## Exercise details
Skip the pictures. Output only the lines below starting at the line with "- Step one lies" and ending at the line with "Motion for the", both ends included, exactly as they are.
╭──
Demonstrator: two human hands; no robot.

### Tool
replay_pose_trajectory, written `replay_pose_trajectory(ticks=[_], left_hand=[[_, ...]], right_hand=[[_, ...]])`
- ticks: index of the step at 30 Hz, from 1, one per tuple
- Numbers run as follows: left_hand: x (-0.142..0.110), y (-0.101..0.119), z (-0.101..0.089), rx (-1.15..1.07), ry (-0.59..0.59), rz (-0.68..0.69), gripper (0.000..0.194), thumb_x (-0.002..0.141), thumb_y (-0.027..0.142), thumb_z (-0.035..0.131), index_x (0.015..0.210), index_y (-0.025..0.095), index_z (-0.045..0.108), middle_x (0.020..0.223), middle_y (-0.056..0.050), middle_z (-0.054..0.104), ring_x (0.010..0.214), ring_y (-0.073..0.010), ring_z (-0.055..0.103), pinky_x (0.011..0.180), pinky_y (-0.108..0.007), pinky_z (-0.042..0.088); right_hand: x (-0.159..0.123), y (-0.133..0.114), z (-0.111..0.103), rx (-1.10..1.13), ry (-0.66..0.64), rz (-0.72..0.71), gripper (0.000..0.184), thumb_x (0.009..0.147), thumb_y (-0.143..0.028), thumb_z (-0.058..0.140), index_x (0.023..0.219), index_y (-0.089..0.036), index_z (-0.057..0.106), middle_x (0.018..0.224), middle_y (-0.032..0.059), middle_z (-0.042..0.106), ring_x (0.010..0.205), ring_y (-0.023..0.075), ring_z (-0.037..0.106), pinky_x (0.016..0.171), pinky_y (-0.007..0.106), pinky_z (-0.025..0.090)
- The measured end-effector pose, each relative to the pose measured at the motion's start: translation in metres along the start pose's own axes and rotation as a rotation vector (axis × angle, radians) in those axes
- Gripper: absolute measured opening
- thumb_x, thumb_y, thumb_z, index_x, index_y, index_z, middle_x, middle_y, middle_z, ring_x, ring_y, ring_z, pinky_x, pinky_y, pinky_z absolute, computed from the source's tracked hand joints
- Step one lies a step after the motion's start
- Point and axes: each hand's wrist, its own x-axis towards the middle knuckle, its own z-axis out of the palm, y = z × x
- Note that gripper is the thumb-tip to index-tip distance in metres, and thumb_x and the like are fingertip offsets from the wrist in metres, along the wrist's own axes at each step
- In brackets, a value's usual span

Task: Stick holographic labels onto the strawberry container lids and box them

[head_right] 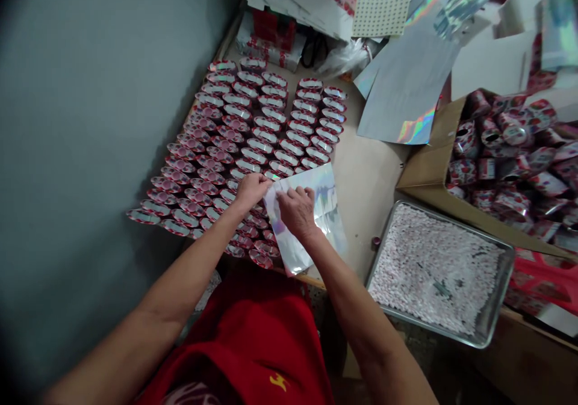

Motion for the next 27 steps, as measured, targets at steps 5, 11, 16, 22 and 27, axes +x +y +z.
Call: replay_pose_trajectory(ticks=[5,11,16,22,27], left_hand=[[0.006,-0.001,0.008,-0.036,0.19,0.107,0.019,0.093,0.022,0.057,0.091,0.019,0.076,0.109,-0.013,0.074,0.105,-0.0269,0.067,0.092,-0.035,0.048],[-0.019,-0.027,0.014,-0.562,0.341,0.112,0.022,0.094,0.037,0.067,0.104,0.019,0.073,0.116,-0.011,0.071,0.109,-0.0236,0.066,0.099,-0.034,0.051],[-0.069,-0.063,0.002,-1.396,-0.142,-0.145,0.069,0.089,0.081,0.052,0.096,0.016,0.073,0.097,-0.013,0.077,0.086,-0.0223,0.075,0.08,-0.034,0.059],[-0.088,-0.084,-0.002,-1.632,-0.16,-0.186,0.055,0.066,0.062,0.089,0.091,0.016,0.073,0.09,-0.008,0.077,0.081,-0.0199,0.075,0.082,-0.034,0.061],[-0.084,-0.089,0.005,-1.597,-0.093,-0.249,0.046,0.056,0.035,0.099,0.086,0.015,0.071,0.082,-0.002,0.074,0.071,-0.0129,0.07,0.08,-0.031,0.06]], right_hand=[[-0.017,-0.015,-0.046,0.303,0.088,0.328,0.011,0.091,-0.031,0.069,0.087,-0.024,0.076,0.062,-0.0006,0.06,0.066,0.0177,0.051,0.077,0.035,0.033],[-0.024,-0.06,-0.102,1.206,0.051,0.752,0.025,0.075,-0.047,0.084,0.079,-0.024,0.075,0.058,-0.0048,0.049,0.052,0.0115,0.033,0.052,0.028,0.027],[-0.014,-0.081,-0.082,1.627,-0.072,0.939,0.037,0.058,-0.042,0.093,0.074,-0.019,0.069,0.051,-0.011,0.035,0.047,0.0054,0.021,0.045,0.023,0.019],[-0.011,-0.091,-0.042,1.72,-0.159,1.055,0.043,0.051,-0.036,0.096,0.066,-0.02,0.059,0.046,-0.0142,0.028,0.044,0.0044,0.019,0.038,0.02,0.027],[-0.014,-0.097,-0.039,1.685,-0.176,1.053,0.041,0.052,-0.037,0.096,0.067,-0.021,0.062,0.049,-0.014,0.032,0.043,0.0041,0.023,0.044,0.022,0.048]])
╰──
## Solution to this task
- Step one lies a step after the motion's start
- Point and axes: each hand's wrist, its own x-axis towards the middle knuckle, its own z-axis out of the palm, y = z × x
- Note that gripper is the thumb-tip to index-tip distance in metres, and thumb_x and the like are fingertip offsets from the wrist in metres, along the wrist's own axes at each step
- In brackets, a value's usual span

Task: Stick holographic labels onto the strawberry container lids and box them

[head_right] 

Motion for the next 27 steps, as measured, targets at steps 5, 11, 16, 22 and 27, axes +x +y +z.

No further output is expected for this exercise.